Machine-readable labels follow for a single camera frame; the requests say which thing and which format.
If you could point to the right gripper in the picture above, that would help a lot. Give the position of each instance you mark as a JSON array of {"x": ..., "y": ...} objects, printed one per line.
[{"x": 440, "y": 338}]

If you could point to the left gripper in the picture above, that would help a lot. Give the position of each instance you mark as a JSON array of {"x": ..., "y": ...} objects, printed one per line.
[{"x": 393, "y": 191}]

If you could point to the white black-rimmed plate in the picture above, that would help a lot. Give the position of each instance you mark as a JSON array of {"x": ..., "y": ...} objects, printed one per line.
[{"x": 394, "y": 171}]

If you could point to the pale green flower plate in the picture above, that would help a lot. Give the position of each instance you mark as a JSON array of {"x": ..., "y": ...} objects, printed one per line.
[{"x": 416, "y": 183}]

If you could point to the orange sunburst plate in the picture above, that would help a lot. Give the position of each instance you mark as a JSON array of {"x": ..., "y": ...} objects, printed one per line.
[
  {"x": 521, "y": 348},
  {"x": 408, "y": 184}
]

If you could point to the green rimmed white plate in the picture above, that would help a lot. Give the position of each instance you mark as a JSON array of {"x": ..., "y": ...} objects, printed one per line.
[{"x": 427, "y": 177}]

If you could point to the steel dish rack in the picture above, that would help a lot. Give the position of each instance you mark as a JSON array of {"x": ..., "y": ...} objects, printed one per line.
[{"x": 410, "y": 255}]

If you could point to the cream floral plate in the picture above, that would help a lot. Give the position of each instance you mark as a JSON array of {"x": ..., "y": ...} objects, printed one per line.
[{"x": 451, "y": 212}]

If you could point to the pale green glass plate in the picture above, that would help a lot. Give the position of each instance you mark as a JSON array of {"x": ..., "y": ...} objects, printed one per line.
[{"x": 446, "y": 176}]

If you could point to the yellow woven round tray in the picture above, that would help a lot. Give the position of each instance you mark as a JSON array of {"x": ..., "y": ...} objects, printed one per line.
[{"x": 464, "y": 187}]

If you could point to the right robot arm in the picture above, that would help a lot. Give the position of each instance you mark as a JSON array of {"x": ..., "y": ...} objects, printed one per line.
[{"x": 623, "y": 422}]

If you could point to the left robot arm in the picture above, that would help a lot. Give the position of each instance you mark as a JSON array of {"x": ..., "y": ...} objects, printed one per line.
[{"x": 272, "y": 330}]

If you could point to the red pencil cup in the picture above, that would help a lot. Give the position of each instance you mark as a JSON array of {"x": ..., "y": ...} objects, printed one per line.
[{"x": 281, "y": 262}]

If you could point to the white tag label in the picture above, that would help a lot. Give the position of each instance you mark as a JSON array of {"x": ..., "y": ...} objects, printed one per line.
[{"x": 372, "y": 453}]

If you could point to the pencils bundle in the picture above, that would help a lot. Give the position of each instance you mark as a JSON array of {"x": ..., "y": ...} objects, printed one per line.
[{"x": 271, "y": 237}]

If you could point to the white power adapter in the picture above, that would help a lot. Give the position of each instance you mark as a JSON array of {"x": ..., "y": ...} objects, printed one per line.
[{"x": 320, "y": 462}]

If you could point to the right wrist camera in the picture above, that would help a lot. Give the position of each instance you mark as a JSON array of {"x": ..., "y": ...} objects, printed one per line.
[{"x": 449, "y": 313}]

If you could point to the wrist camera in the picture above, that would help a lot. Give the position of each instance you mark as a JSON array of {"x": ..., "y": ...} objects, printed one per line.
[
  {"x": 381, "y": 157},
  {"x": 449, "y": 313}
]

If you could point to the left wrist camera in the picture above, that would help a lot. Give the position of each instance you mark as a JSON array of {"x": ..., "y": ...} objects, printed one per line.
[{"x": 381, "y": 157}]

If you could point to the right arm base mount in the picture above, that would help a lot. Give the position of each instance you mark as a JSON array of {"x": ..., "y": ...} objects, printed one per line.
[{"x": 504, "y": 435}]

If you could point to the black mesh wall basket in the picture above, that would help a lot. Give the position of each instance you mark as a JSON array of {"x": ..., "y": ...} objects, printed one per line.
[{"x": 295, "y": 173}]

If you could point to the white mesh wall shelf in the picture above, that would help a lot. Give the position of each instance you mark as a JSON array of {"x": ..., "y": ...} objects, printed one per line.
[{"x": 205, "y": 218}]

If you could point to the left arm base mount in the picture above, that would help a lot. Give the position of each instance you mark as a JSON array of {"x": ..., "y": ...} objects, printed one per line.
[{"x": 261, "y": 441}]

━━━━

◆ **Task brief**: Each and every entry needs to be repeated exactly.

◆ **Completed task**:
Machine-readable labels follow for a single camera frame; the requests say which thing and which format.
If you could point to the right gripper in the picture above, that would help a lot. Give the position of each instance you mark as a JSON array of {"x": ..., "y": ...} objects, printed one per line.
[{"x": 440, "y": 338}]

If you could point to the left gripper in the picture above, that would help a lot. Give the position of each instance you mark as a JSON array of {"x": ..., "y": ...} objects, printed one per line.
[{"x": 393, "y": 191}]

If you could point to the white black-rimmed plate in the picture above, that would help a lot. Give the position of each instance you mark as a JSON array of {"x": ..., "y": ...} objects, printed one per line.
[{"x": 394, "y": 171}]

If you could point to the pale green flower plate in the picture above, that would help a lot. Give the position of each instance you mark as a JSON array of {"x": ..., "y": ...} objects, printed one per line.
[{"x": 416, "y": 183}]

If you could point to the orange sunburst plate in the picture above, that would help a lot. Give the position of each instance you mark as a JSON array of {"x": ..., "y": ...} objects, printed one per line.
[
  {"x": 521, "y": 348},
  {"x": 408, "y": 184}
]

If you could point to the green rimmed white plate in the picture above, that would help a lot. Give the position of each instance you mark as a JSON array of {"x": ..., "y": ...} objects, printed one per line.
[{"x": 427, "y": 177}]

If you could point to the steel dish rack in the picture above, that would help a lot. Give the position of each instance you mark as a JSON array of {"x": ..., "y": ...} objects, printed one per line.
[{"x": 410, "y": 255}]

If you could point to the cream floral plate in the picture above, that would help a lot. Give the position of each instance you mark as a JSON array of {"x": ..., "y": ...} objects, printed one per line.
[{"x": 451, "y": 212}]

If you could point to the pale green glass plate in the picture above, that would help a lot. Give the position of each instance you mark as a JSON array of {"x": ..., "y": ...} objects, printed one per line.
[{"x": 446, "y": 176}]

If you could point to the yellow woven round tray in the picture above, that would help a lot. Give the position of each instance you mark as a JSON array of {"x": ..., "y": ...} objects, printed one per line.
[{"x": 464, "y": 187}]

If you could point to the right robot arm in the picture above, that would help a lot. Give the position of each instance you mark as a JSON array of {"x": ..., "y": ...} objects, printed one per line.
[{"x": 623, "y": 422}]

If you could point to the left robot arm in the picture above, that would help a lot. Give the position of each instance you mark as a JSON array of {"x": ..., "y": ...} objects, printed one per line.
[{"x": 272, "y": 330}]

If you could point to the red pencil cup in the picture above, that would help a lot. Give the position of each instance you mark as a JSON array of {"x": ..., "y": ...} objects, printed one per line.
[{"x": 281, "y": 262}]

If you could point to the white tag label in the picture above, that would help a lot. Give the position of each instance you mark as a JSON array of {"x": ..., "y": ...} objects, printed one per line.
[{"x": 372, "y": 453}]

If you could point to the pencils bundle in the picture above, that would help a lot. Give the position of each instance you mark as a JSON array of {"x": ..., "y": ...} objects, printed one per line.
[{"x": 271, "y": 237}]

If you could point to the white power adapter in the picture above, that would help a lot. Give the position of each instance you mark as a JSON array of {"x": ..., "y": ...} objects, printed one per line.
[{"x": 320, "y": 462}]

If you could point to the right wrist camera in the picture above, that would help a lot. Give the position of each instance you mark as a JSON array of {"x": ..., "y": ...} objects, printed one per line.
[{"x": 449, "y": 313}]

If you could point to the wrist camera in the picture above, that would help a lot. Give the position of each instance you mark as a JSON array of {"x": ..., "y": ...} objects, printed one per line.
[
  {"x": 381, "y": 157},
  {"x": 449, "y": 313}
]

If you could point to the left wrist camera in the picture above, that would help a lot. Give the position of each instance you mark as a JSON array of {"x": ..., "y": ...} objects, printed one per line.
[{"x": 381, "y": 157}]

If you could point to the right arm base mount in the picture above, that would help a lot. Give the position of each instance you mark as a JSON array of {"x": ..., "y": ...} objects, printed one per line.
[{"x": 504, "y": 435}]

If you could point to the black mesh wall basket in the picture above, that would help a lot. Give the position of each instance you mark as a JSON array of {"x": ..., "y": ...} objects, printed one per line.
[{"x": 295, "y": 173}]

If you could point to the white mesh wall shelf in the picture above, that would help a lot. Give the position of each instance you mark as a JSON array of {"x": ..., "y": ...} objects, printed one per line.
[{"x": 205, "y": 218}]

If you could point to the left arm base mount in the picture above, that would help a lot. Give the position of each instance you mark as a JSON array of {"x": ..., "y": ...} objects, printed one per line.
[{"x": 261, "y": 441}]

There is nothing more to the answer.